**Exercise objective**
The records below are to be transcribed exactly, with the pictures removed.

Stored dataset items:
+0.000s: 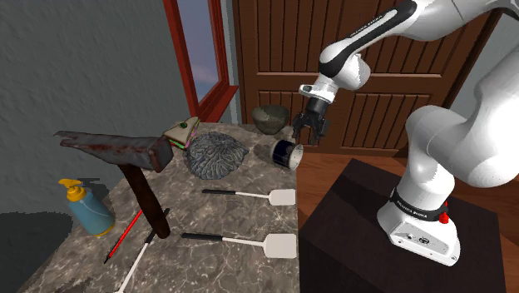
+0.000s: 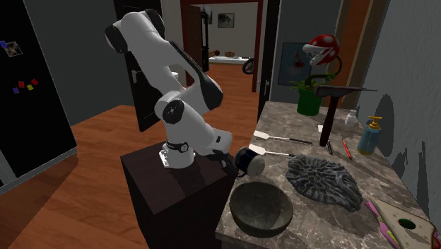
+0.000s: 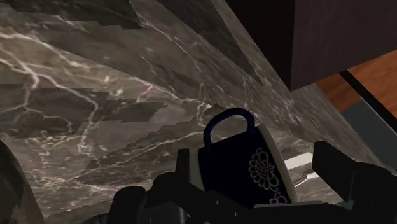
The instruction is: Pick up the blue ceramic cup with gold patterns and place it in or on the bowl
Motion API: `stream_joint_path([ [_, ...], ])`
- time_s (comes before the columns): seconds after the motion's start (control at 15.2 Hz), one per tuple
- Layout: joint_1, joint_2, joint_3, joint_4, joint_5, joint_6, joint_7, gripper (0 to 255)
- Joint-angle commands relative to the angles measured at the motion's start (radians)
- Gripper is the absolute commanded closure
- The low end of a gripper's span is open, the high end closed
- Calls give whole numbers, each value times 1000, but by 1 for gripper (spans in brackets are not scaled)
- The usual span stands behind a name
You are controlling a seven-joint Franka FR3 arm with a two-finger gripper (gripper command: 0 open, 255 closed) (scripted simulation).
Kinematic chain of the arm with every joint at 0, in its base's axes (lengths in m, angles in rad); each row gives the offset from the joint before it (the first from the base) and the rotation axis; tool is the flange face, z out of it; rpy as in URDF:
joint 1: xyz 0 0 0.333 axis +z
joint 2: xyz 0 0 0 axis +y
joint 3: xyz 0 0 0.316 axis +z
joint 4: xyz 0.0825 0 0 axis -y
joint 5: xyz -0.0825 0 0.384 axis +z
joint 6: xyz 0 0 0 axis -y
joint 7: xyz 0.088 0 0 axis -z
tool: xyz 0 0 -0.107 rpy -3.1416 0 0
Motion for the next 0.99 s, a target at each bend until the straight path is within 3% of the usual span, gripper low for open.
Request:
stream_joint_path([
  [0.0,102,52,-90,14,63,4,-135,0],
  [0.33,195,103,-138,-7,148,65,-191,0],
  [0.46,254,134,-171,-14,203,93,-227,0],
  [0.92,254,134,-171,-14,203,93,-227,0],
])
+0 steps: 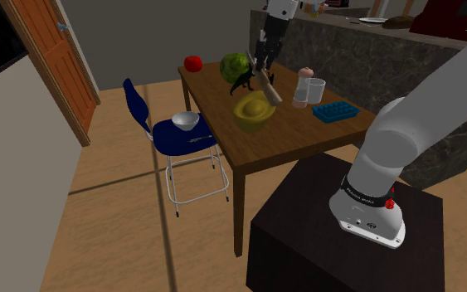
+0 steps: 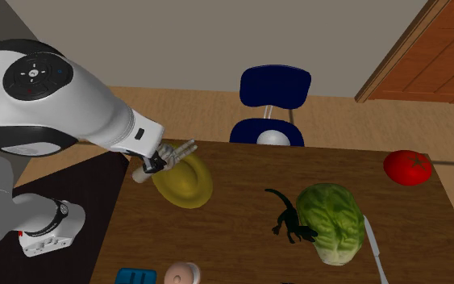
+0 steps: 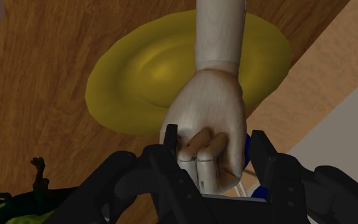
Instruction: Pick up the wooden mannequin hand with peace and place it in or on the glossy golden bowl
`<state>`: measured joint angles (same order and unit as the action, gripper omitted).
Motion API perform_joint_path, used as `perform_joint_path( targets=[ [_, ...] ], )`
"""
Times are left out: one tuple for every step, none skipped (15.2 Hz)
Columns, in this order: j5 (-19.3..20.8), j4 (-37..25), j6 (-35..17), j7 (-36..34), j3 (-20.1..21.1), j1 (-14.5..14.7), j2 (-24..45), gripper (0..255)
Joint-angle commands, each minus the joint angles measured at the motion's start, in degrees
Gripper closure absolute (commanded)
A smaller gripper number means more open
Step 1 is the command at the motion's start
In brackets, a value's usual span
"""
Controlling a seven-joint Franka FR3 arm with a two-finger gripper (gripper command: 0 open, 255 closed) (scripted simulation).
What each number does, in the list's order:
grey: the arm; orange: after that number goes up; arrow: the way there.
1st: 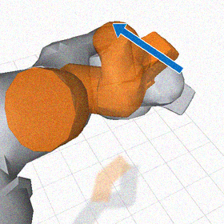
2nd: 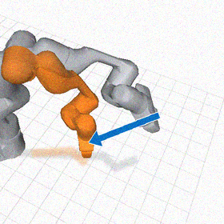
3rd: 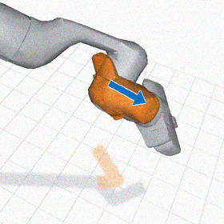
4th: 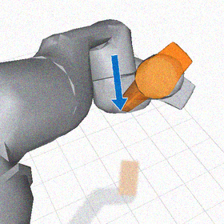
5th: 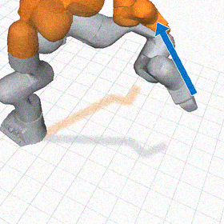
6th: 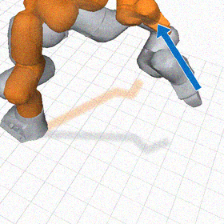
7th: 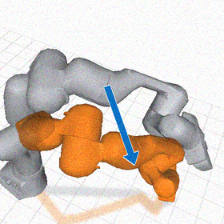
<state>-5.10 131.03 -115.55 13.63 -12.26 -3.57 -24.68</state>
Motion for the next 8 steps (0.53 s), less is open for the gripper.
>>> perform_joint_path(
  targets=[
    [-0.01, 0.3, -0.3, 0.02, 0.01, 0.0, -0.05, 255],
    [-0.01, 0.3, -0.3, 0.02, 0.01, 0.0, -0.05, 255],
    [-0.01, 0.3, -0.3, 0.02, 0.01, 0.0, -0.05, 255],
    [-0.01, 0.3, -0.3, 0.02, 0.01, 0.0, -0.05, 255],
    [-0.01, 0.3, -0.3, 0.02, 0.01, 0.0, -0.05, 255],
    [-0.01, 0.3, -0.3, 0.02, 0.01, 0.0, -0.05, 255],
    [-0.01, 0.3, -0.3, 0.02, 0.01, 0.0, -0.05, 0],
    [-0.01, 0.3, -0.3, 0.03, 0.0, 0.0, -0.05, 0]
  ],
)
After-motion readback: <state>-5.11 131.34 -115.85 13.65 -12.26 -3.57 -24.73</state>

**Exercise answer**
+0.000s: 
+0.000s: 
+0.000s: 
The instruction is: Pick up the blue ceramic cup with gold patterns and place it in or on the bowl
Motion API: `stream_joint_path([ [_, ...], ])`
- time_s (comes before the columns): seconds after the motion's start (control at 15.2 Hz), one per tuple
- Layout: joint_1, joint_2, joint_3, joint_4, joint_5, joint_6, joint_7, gripper (0 to 255)
- Joint-angle commands relative to the angles measured at the motion's start (radians)
- Gripper is the absolute commanded closure
- The low end of a gripper's span is open, the high end closed
- Calls give whole numbers, each value times 1000, but by 1 for gripper (spans in brackets are not scaled)
- The usual span stands behind a name
You are controlling a seven-joint Franka FR3 arm with a two-finger gripper (gripper command: 0 open, 255 closed) (scripted simulation).
Kinematic chain of the arm with every joint at 0, in its base's axes (lengths in m, angles in rad); each row gives the offset from the joint before it (the first from the base) and the rotation axis; tool is the flange face, z out of it; rpy as in URDF:
joint 1: xyz 0 0 0.333 axis +z
joint 2: xyz 0 0 0 axis +y
joint 3: xyz 0 0 0.316 axis +z
joint 4: xyz 0.0825 0 0 axis -y
joint 5: xyz -0.0825 0 0.384 axis +z
joint 6: xyz 0 0 0 axis -y
joint 7: xyz 0.088 0 0 axis -z
tool: xyz 0 0 -0.107 rpy -3.1416 0 0
Motion for the next 0.99 s, a target at each bend until the straight path is within 3% of the usual span, gripper low for open.
Request:
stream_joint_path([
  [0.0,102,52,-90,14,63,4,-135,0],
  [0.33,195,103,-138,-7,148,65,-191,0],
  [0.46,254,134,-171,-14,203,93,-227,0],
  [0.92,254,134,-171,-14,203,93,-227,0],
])
+0 steps: 
+0 steps: 
+0 steps: 
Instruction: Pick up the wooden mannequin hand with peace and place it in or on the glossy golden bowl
`<state>`: measured joint angles (same order and unit as the action, gripper omitted).
Motion API perform_joint_path, used as `perform_joint_path( targets=[ [_, ...] ], )`
"""
Times are left out: one tuple for every step, none skipped (15.2 Hz)
Columns, in this order: j5 (-19.3..20.8), j4 (-37..25), j6 (-35..17), j7 (-36..34), j3 (-20.1..21.1), j1 (-14.5..14.7), j2 (-24..45), gripper (0..255)
Joint-angle commands, each minus the joint angles measured at the motion's start, in degrees
Gripper closure absolute (commanded)
A smaller gripper number means more open
Step 1 is the command at the motion's start
In brackets, a value's usual span
"""
Controlling a seven-joint Franka FR3 arm with a two-finger gripper (gripper command: 0 open, 255 closed) (scripted simulation).
What each number does, in the list's order:
grey: the arm; orange: after that number goes up; arrow: the way there.
1st: 
2nd: 
3rd: 
4th: 
5th: 
6th: 
7th: 
<state>-5.10 131.03 -115.55 13.63 -12.26 -3.57 -24.68</state>
Motion for the next 8 steps (0.53 s), less is open for the gripper.
>>> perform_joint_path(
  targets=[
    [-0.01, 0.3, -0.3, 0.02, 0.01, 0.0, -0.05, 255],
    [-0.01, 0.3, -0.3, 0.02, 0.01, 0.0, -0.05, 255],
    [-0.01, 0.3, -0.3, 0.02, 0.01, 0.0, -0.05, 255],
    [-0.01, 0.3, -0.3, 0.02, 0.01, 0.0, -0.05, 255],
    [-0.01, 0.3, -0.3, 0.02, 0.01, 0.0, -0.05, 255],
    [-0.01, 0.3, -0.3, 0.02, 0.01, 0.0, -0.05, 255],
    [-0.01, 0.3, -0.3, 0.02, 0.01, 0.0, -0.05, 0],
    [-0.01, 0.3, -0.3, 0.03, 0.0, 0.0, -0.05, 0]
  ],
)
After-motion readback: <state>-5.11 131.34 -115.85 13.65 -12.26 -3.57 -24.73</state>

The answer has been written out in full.